Diversity is a central concept within the rhizome theory and in Art Stories. The site was designed with an emphasis on a multitude of clearly identified voices; a trend that has become increasingly widespread among museums in recent years – inspired by social media where you can see who is saying what. This approach marks a break with the “voice of the museum” – the anonymous, but authoritative voice traditionally used by museums. By naming the scholars and curators behind each story we wanted to share authority among several persons, each of them with their own distinct approaches, and leave it up to users to assess the various interpretations of art. The many different voices were intended to prompt users to reflect on their own position when encountering different approaches to a given subject.
Art Stories also aimed to promote diversity by linking to external sites. The idea was to use the Internet’s vast accumulated store of information as a handy reference library for Art Stories. Instead of providing explanations for everything – for example explaining the identity of the historic character Struensee in an article about the 18th century artist N. A. Abildgaard – we provide links to existing online sources whose content we find professionally adequate. This decision was based on two arguments: If something has already been suitably described online once there is no point in doing it again. And, if a given source might potentially be useful to users, it makes good sense to link to it. 
Art Stories was conceived as a way of presenting art history on the Internet’s own terms. A website about art that could serve as a destination in its own right – a different way of experiencing art which is not opposed to, but supplements the encounter with the original work of art at the physical museum.

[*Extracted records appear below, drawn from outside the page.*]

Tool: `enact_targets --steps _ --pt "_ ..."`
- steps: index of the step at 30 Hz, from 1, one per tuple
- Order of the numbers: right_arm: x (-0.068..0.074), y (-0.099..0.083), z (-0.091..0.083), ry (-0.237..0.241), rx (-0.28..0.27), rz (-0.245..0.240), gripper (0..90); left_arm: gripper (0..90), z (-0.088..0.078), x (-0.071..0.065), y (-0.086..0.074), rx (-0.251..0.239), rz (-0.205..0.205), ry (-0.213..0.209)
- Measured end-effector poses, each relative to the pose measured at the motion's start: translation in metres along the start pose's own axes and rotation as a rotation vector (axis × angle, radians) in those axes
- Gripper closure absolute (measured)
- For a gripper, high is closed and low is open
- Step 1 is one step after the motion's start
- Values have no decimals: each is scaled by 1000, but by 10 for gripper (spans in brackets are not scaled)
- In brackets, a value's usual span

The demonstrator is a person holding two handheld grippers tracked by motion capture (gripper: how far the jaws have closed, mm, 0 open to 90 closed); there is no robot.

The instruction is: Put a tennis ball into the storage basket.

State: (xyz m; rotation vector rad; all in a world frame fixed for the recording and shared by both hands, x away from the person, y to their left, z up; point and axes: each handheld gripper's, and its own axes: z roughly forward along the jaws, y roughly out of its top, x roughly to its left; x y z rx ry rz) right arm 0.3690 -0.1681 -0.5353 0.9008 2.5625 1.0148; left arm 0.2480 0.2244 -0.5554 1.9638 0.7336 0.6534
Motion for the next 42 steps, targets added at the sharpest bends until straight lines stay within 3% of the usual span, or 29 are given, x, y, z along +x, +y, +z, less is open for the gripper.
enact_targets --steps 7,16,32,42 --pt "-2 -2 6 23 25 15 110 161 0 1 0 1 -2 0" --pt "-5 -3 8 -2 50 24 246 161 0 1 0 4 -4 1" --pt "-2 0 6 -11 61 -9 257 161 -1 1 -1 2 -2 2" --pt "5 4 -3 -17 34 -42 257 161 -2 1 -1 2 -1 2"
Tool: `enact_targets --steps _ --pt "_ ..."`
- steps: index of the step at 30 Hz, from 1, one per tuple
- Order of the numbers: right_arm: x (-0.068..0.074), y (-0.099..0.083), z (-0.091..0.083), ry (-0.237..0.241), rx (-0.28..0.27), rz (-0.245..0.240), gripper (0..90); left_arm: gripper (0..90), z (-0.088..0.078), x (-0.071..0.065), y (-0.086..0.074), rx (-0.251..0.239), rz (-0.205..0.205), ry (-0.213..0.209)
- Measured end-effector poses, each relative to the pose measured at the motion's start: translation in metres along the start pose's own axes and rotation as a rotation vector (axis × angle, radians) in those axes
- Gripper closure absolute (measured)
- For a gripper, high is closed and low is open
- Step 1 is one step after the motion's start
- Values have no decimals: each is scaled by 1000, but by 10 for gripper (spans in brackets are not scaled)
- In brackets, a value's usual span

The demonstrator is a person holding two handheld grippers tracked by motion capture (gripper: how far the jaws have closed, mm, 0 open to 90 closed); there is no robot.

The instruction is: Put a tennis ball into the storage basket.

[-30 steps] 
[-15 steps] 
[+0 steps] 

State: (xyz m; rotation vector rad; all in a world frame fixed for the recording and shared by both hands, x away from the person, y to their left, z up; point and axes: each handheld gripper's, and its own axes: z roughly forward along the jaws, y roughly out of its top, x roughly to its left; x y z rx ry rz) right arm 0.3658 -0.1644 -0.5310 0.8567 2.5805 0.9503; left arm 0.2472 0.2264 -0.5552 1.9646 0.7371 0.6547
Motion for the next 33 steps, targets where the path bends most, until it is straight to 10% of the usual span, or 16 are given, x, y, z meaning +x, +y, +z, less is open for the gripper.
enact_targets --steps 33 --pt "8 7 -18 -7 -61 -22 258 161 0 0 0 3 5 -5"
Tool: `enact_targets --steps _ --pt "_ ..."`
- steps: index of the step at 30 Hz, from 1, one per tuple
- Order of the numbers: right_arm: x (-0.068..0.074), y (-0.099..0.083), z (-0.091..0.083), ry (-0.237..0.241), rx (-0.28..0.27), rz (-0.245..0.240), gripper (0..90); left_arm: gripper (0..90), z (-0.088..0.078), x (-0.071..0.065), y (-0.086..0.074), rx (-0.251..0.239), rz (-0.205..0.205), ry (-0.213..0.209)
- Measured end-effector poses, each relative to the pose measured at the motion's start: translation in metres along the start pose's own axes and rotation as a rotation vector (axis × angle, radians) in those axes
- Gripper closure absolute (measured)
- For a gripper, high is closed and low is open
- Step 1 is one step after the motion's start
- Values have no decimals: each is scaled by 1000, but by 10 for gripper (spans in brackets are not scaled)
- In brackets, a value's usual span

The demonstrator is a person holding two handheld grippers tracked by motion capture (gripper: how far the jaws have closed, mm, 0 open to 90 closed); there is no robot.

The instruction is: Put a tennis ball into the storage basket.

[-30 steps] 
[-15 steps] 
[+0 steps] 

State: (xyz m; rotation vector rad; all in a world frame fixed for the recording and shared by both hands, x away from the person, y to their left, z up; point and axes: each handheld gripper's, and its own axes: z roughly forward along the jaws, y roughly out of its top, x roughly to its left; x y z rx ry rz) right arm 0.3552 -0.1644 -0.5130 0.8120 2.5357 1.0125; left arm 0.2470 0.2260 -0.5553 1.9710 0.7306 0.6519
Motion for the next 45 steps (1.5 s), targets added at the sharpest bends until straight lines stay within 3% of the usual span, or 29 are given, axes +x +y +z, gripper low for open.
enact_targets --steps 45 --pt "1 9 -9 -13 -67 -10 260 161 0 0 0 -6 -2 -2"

However, for Art Stories the transition from thought to action proved fraught with unforeseen obstacles.*30 First of all, in the development process we had to face that our museum organisation did not yet have the courage to open up to user-generated art stories. Thus, offering an opening for the users’ own stories and images was not realized as intended in the first version of Art Stories. Another challenge was technical in scope and concerns the system we developed. (This would follow later, see pp. 89-95). Ironically we had the vision, but not the capacity and overview required to build a scalable system where the content could grow and create ever-new relationships. As a result we ended up with a classic silo; a closed system that cannot draw in new content and data in a dynamic fashion. All updates must be made manually. Unlike for instance the Tate, we do not have a subject index for our works, nor do we have a digitised back catalogue of research-based publications about our collections, which means that we cannot enrich the content in Art Stories with existing published information.*31 This means that little new content has been added to Art Stories since its launch, and that there is already a need to rethink the basic infrastructure and workflow of the site.

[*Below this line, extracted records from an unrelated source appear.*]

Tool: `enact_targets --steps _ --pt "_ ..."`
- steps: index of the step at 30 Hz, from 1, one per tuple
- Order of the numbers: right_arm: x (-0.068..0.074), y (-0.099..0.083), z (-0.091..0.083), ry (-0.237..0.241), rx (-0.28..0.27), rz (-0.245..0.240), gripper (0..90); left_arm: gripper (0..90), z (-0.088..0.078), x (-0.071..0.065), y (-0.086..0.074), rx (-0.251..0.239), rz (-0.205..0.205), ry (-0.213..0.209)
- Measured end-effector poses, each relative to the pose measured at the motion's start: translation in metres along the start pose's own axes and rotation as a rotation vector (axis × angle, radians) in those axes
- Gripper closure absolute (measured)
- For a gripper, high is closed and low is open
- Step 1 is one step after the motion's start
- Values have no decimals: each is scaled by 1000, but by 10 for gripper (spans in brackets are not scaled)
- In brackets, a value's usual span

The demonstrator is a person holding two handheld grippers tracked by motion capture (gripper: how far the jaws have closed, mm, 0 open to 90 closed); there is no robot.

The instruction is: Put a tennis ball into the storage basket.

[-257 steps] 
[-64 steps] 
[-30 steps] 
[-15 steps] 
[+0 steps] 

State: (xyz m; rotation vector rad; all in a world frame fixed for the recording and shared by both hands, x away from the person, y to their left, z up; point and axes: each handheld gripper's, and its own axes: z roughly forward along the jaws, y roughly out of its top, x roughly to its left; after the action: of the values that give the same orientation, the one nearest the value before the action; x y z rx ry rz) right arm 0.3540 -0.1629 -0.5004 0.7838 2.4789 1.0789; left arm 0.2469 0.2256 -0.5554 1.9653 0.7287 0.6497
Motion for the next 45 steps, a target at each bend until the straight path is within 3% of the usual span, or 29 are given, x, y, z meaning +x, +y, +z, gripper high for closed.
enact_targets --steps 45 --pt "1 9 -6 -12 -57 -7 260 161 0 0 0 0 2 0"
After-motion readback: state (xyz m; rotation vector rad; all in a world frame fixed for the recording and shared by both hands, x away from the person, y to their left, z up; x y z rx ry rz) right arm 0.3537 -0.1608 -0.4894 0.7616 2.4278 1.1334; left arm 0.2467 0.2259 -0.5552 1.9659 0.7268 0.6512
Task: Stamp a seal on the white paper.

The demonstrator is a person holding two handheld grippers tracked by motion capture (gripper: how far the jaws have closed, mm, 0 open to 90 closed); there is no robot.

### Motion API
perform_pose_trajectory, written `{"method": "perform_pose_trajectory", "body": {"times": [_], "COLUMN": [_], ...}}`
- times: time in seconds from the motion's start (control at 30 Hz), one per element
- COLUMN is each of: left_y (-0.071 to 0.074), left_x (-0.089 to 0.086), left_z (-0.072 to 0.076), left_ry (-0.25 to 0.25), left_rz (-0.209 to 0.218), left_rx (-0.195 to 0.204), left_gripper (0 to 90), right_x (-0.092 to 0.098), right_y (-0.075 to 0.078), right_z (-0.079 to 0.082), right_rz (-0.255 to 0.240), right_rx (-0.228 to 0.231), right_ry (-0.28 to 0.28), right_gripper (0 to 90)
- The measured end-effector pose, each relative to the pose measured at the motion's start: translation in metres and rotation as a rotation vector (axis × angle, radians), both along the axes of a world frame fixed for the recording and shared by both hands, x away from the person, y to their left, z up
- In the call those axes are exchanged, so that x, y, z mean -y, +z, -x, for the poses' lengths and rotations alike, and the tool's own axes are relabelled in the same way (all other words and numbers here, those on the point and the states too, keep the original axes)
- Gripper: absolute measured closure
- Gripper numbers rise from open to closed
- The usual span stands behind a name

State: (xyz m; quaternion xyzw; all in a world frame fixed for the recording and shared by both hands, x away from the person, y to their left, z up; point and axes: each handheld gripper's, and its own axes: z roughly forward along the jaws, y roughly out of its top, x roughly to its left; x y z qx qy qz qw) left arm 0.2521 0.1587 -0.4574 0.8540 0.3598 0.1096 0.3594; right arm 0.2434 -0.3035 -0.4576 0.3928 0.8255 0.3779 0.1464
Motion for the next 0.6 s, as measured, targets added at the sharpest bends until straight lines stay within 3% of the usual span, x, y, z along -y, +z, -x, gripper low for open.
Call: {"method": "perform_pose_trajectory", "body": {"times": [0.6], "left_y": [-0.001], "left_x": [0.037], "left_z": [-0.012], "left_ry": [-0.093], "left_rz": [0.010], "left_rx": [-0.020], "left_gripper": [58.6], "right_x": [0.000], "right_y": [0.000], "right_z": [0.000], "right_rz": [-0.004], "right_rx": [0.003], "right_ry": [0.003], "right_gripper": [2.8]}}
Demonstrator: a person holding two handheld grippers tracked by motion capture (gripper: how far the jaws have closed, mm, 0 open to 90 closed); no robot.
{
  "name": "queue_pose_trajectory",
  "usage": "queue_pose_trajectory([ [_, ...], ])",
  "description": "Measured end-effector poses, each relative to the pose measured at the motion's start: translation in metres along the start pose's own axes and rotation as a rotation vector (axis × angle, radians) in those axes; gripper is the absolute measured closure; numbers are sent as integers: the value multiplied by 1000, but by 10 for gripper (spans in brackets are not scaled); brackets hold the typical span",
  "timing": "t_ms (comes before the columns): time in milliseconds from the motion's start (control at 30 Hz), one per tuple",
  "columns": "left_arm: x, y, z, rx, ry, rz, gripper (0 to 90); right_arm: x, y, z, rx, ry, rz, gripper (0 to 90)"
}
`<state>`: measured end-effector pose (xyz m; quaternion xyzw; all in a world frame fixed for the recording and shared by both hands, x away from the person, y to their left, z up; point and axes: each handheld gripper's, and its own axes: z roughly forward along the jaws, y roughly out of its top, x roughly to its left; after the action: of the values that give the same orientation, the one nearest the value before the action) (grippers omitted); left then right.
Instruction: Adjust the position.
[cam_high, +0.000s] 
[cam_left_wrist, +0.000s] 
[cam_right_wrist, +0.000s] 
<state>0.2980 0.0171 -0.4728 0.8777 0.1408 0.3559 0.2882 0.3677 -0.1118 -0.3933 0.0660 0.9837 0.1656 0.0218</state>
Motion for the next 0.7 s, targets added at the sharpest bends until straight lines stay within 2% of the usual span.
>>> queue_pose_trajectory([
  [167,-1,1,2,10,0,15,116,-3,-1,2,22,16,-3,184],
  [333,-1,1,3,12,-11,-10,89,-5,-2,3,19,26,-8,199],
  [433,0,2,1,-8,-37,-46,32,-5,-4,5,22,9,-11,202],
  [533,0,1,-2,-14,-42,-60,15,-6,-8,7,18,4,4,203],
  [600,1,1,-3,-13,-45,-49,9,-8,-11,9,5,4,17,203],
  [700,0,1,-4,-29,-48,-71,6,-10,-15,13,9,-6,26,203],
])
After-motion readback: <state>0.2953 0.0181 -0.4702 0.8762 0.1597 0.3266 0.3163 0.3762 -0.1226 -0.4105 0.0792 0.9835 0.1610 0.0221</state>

A third major challenge concerns clearance of photo rights. This became evident when we began to request image files from other museums in order to show them side by side with our own works within the new Art Stories universe. The costs were tremendously high. Just one image could cost several hundred dollars, and even that would only buy us clearance for a limited period of time. The labour involved in writing to each rightsholder, asking for files, describing the intended usage, and so on, turned out to be a major drain on our manpower. What is more, the use of images from other collections prevents us from posting Art Stories videos on YouTube, where they could gain much wider exposure than when shut in and restricted to the museum’s own website. 
The vision of presenting art history on the terms set by the Internet had made good sense to us. It looked like the perfect medium for unfolding the paradigm of diversity. But then we came up against something that limited our options: copyright.

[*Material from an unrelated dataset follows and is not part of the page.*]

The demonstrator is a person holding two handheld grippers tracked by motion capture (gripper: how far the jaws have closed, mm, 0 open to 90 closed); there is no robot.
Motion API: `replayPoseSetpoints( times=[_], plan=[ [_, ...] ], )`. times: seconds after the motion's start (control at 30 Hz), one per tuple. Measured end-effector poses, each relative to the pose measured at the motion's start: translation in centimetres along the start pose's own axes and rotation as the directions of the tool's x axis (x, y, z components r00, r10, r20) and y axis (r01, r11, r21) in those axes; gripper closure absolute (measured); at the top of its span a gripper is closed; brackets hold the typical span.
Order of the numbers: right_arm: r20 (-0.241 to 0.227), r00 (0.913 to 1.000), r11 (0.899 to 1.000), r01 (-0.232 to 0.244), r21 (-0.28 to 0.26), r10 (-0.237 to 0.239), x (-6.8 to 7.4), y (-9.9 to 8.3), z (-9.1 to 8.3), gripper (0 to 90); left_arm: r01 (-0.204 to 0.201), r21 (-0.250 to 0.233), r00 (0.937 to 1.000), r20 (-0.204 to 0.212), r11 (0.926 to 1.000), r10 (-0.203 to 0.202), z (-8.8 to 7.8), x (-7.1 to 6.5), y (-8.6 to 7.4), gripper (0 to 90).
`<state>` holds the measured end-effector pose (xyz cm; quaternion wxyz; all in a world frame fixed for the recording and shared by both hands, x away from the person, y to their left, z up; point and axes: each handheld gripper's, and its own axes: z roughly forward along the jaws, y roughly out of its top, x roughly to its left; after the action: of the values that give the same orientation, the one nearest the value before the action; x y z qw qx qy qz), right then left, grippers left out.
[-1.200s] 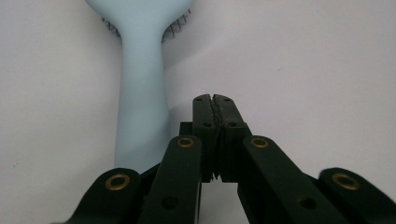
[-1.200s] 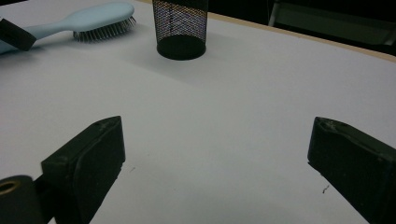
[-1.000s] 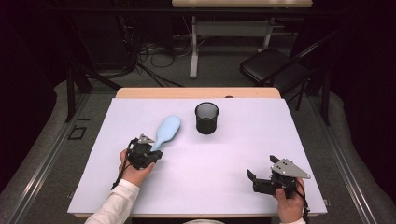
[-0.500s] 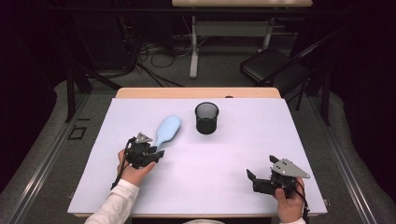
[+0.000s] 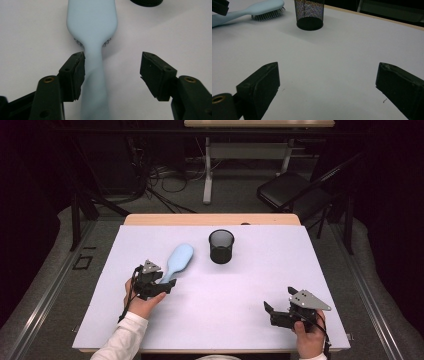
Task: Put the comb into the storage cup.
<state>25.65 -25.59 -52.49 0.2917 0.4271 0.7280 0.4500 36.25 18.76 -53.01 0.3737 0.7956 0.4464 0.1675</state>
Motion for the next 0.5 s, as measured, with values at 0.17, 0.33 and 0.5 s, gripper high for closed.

*24 English version of the original French text projectlamar.com/media/A-Thousand-Plateaus.pdf
*25 Together with art historian Annette Rosenvold Hvidt, I was project manager for Art Stories://www.smk.dk/udforsk-kunsten/kunsthistorier/
*26 One important aspect concerning the issue of limited access to the collections is the fact that most of the 245,000 works in the museum’s Royal Collection of Graphic Art are in practice inaccessible to the pub- lic. The vast majority of this collection is kept in storage. For conserva- tion reasons the leaves cannot be exposed to strong light, and when exhibited they can only be on display in the galleries for three months at a time. The general public can, upon prior arrangement, view origi- nal works from the Royal Collection of Graphic Art in the museum’s study room; in 2012 a total of 240 people availed themselves of this offer. That figure corresponds to just 0.059% of the 409,583 people who visited the museum during the same period, and just 0.035% of the 680,244 visitors to the museum website.
*27 Deleuze & Guattari, 2005, p. 5-34.
*28 One could mention other examples of the presentation of art on web premises, e.g. The Imaginary Museum www.imaginarymuseum.net and Google Art Project www.googleartproject.com
*29 Whether the long tail can be directly transferred to the public sector – conceived as it is as a model of commercial market trends – is a topic for discussion. There are, however, good examples of the principle being implemented on the strategic as well as practical level in the GLAM-sector. See for instance Beale, 2013.
*30 For a thorough exposition of Art Stories, its development and test run, see Hvidt & Sanderhoff, 2011.
*31 Davis, 2011.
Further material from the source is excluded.